◆ WORK INSTRUCTION
Your answer should consist solely of the lines from the first line of the data through the line with "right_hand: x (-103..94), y", each reproduced exactly.

---+---

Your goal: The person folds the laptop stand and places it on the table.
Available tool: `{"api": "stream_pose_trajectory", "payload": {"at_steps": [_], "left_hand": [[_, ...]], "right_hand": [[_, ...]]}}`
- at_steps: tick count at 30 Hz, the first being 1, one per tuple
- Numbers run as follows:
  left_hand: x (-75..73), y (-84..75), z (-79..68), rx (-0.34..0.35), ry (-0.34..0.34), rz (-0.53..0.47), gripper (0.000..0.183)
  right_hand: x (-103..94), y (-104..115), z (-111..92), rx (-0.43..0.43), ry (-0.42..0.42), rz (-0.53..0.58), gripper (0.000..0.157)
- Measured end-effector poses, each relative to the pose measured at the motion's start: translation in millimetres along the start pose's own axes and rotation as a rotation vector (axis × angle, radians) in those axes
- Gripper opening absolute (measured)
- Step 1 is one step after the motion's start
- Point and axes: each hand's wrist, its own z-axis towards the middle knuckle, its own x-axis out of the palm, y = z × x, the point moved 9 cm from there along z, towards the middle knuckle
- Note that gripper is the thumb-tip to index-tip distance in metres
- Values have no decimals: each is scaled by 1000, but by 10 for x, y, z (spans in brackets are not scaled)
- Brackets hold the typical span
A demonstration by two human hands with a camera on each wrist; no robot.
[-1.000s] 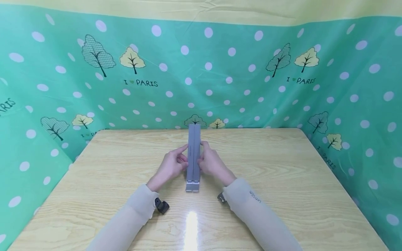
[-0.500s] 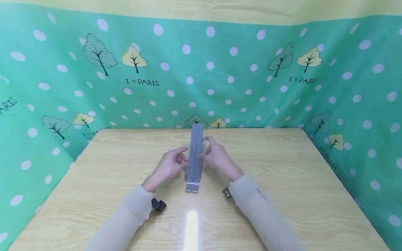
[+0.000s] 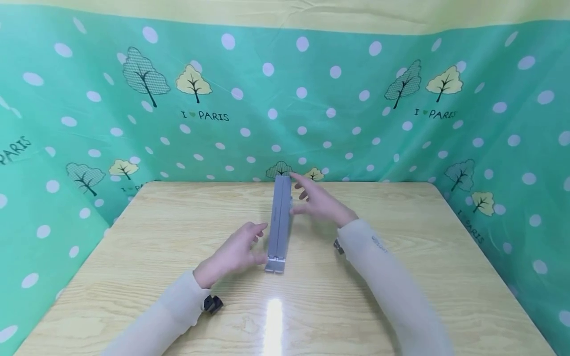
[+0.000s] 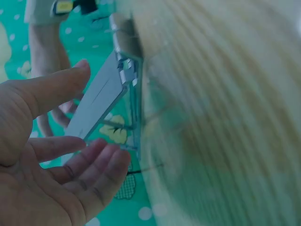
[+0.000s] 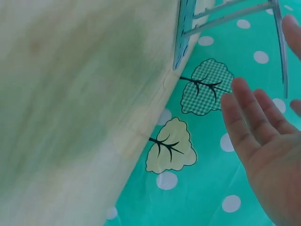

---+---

◆ SOLUTION TO THE EXERCISE
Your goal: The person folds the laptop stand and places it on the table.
Available tool: `{"api": "stream_pose_trajectory", "payload": {"at_steps": [_], "left_hand": [[_, ...]], "right_hand": [[_, ...]]}}`
- at_steps: tick count at 30 Hz, the first being 1, one per tuple
- Numbers run as follows:
  left_hand: x (-75..73), y (-84..75), z (-79..68), rx (-0.34..0.35), ry (-0.34..0.34), rz (-0.53..0.47), gripper (0.000..0.183)
  right_hand: x (-103..94), y (-104..115), z (-111..92), rx (-0.43..0.43), ry (-0.42..0.42), rz (-0.53..0.58), gripper (0.000..0.157)

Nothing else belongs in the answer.